## PROBLEM TO WORK ON
Tell how many lines in the data contain the string "black", using a single number as the whole reply.

## Entries taken from a collection
■ ■ ■ ■ ■

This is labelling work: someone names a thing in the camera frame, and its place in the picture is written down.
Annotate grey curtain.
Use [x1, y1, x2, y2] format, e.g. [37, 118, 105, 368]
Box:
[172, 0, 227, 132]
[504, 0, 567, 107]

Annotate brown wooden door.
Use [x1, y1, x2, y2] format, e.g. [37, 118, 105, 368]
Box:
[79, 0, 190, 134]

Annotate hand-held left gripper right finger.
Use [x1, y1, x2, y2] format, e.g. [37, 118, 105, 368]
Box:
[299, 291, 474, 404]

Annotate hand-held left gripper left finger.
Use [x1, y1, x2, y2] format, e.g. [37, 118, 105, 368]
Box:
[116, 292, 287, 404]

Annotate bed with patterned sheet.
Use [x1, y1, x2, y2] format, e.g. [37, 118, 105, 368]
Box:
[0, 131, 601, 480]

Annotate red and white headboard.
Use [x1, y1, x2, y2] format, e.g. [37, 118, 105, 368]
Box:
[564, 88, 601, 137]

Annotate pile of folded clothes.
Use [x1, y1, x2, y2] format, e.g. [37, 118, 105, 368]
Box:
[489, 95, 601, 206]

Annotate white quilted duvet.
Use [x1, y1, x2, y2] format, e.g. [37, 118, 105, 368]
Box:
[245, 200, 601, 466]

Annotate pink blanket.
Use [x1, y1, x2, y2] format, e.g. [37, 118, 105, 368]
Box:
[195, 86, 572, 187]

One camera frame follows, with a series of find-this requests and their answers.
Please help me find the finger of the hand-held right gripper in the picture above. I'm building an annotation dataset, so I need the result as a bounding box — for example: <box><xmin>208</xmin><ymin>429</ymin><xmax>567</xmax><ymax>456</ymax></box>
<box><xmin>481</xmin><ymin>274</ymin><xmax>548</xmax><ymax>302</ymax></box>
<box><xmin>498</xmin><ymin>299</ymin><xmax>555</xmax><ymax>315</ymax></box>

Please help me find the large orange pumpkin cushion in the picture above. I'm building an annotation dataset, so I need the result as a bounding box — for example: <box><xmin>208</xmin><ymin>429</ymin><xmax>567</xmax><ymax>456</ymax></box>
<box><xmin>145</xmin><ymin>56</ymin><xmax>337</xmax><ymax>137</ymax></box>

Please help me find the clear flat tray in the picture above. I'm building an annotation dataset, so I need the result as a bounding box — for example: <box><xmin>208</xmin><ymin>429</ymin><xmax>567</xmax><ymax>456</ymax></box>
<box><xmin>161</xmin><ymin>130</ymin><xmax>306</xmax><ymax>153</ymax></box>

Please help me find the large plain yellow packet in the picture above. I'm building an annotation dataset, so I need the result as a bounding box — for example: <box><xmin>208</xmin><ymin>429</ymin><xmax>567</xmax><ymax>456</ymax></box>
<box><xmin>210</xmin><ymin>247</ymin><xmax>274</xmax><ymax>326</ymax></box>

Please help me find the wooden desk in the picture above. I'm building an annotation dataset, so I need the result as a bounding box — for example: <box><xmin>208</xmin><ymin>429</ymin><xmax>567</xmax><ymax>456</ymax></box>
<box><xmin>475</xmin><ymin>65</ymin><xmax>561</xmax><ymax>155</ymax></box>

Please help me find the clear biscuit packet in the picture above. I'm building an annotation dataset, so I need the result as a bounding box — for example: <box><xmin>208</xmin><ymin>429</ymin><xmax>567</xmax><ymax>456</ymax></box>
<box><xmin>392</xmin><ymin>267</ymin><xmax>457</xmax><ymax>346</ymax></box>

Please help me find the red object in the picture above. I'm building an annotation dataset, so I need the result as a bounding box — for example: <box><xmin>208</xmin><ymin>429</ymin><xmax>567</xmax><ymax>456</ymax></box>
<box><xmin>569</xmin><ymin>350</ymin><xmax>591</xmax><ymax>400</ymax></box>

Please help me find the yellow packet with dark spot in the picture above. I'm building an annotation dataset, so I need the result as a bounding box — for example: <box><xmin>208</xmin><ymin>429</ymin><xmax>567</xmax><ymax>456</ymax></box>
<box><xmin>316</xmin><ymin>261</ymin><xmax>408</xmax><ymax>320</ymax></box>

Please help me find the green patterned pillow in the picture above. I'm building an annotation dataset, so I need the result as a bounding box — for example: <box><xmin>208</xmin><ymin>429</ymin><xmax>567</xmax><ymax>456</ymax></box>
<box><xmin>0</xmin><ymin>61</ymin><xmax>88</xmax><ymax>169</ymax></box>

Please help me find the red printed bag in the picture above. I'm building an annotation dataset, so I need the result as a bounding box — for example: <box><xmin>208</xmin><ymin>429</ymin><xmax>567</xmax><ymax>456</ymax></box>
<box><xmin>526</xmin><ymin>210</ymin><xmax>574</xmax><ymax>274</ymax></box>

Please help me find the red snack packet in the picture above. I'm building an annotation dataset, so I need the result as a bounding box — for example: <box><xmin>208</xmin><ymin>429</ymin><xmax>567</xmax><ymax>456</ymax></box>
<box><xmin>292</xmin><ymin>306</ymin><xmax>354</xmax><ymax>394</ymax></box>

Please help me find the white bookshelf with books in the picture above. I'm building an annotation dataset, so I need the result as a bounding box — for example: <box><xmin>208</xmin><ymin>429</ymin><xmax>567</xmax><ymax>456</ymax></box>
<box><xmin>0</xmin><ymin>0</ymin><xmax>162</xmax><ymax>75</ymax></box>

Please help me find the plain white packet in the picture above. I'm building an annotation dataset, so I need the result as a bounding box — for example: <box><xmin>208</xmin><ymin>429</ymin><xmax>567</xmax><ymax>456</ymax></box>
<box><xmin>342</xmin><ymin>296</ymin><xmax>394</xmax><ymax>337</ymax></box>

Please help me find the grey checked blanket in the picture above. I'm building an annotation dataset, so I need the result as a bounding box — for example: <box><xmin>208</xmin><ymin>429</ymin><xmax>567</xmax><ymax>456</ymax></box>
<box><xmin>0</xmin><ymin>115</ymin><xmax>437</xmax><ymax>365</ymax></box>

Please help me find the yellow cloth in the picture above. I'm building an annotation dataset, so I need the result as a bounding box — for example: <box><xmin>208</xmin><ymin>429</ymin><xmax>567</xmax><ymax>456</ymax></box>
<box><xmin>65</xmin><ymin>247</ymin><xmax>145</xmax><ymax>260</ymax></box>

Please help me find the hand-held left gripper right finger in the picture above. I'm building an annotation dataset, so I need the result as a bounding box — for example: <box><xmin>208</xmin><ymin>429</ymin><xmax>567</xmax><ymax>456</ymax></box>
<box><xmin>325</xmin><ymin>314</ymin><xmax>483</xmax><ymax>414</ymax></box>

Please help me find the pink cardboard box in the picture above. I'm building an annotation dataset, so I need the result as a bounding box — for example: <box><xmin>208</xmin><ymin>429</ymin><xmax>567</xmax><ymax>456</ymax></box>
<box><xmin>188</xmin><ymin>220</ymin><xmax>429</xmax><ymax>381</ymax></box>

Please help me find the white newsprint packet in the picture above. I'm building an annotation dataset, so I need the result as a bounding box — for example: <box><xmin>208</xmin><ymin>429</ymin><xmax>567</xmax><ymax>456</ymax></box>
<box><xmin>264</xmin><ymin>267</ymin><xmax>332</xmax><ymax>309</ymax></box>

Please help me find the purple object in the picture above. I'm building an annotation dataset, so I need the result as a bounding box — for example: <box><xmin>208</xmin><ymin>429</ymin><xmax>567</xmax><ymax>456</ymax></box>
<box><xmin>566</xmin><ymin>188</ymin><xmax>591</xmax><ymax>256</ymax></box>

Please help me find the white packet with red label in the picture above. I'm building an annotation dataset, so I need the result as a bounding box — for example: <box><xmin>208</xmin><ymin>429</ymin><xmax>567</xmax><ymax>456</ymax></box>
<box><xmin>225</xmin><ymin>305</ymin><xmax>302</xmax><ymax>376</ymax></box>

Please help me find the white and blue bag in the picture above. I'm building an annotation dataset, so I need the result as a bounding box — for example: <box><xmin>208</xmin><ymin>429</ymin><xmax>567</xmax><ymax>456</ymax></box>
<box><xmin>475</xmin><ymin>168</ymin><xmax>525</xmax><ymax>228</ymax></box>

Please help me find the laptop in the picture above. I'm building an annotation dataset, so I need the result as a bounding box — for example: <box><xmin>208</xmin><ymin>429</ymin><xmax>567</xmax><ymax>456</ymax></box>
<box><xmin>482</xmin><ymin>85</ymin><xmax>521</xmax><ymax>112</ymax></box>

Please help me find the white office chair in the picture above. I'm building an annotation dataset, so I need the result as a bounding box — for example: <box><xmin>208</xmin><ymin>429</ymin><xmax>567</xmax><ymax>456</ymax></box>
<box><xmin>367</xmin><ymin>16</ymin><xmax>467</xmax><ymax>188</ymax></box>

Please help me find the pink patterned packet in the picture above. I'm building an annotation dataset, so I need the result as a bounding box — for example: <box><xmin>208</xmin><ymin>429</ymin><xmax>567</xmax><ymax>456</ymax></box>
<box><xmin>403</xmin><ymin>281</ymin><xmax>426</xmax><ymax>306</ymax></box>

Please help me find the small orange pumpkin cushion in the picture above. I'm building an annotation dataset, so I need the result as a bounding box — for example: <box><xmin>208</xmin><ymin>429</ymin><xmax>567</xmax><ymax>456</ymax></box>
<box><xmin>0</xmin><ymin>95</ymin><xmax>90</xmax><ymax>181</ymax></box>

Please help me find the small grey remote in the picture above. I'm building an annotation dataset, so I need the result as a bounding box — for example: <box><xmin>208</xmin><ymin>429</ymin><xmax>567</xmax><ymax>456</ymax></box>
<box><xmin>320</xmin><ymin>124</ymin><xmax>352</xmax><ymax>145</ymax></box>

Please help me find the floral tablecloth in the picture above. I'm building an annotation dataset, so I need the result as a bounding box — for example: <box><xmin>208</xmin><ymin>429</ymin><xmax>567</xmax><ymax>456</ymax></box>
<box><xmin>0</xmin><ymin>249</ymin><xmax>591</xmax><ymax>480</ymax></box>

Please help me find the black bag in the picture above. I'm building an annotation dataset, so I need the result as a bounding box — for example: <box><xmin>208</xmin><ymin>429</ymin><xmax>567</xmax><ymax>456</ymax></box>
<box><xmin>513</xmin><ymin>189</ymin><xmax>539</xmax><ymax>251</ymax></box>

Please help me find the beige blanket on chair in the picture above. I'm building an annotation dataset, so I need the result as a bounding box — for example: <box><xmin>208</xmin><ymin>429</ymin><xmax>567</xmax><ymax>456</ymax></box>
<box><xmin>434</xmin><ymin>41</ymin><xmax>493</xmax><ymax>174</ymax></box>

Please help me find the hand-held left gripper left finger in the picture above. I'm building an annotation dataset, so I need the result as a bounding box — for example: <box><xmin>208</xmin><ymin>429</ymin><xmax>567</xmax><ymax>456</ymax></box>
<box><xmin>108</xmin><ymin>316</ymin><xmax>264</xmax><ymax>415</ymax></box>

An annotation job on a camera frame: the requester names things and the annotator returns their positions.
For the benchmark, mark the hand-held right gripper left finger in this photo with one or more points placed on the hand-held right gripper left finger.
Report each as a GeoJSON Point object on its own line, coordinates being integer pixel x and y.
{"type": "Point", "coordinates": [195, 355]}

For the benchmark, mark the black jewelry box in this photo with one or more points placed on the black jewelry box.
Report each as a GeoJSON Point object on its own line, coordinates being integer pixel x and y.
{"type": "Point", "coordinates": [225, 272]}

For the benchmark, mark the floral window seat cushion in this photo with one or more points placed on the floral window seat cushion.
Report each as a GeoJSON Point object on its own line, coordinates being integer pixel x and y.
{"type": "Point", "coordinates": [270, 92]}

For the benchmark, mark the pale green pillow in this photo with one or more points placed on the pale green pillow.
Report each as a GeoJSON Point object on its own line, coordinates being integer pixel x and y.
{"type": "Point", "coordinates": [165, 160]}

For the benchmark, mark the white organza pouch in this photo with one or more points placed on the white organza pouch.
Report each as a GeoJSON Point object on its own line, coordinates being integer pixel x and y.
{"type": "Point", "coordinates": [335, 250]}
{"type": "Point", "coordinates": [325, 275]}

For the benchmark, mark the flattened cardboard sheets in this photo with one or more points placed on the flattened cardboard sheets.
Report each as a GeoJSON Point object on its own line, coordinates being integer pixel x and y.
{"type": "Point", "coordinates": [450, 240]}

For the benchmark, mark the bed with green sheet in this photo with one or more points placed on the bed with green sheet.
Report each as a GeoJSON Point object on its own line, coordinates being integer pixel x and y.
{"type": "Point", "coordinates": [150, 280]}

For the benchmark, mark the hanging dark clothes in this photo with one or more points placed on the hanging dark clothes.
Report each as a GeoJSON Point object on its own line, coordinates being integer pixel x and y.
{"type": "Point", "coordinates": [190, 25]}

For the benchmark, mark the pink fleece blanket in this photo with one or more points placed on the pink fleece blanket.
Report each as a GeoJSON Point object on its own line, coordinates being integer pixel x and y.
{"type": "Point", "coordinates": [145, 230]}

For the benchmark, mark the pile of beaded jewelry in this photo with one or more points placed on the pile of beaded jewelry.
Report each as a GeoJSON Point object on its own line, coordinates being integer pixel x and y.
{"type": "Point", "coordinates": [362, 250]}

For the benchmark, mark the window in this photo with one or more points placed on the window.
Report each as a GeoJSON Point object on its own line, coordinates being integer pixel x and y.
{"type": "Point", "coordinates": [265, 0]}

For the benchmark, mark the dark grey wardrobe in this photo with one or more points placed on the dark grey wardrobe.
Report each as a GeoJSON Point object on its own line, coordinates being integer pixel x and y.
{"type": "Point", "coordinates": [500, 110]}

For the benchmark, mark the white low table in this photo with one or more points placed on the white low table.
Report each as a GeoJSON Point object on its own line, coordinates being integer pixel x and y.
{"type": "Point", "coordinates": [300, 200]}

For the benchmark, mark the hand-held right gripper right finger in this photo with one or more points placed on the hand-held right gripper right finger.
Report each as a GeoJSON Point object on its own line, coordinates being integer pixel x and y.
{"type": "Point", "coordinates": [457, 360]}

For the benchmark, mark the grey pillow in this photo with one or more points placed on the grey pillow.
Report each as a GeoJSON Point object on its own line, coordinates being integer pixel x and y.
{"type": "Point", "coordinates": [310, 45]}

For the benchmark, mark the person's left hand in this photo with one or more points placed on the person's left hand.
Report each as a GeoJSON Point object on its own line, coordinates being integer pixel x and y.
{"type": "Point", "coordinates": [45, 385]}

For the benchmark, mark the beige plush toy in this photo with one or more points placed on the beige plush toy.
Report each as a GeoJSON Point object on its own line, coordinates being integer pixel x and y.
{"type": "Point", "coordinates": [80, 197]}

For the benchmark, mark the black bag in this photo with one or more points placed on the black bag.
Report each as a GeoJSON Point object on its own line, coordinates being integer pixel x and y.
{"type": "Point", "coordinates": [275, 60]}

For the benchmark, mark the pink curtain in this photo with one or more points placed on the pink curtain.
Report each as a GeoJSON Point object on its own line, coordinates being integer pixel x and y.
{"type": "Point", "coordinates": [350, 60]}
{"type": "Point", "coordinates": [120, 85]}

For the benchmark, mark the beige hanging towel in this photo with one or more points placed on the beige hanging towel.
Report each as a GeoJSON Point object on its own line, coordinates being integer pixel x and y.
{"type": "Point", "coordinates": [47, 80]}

■ ■ ■ ■ ■

## EXERCISE ANSWER
3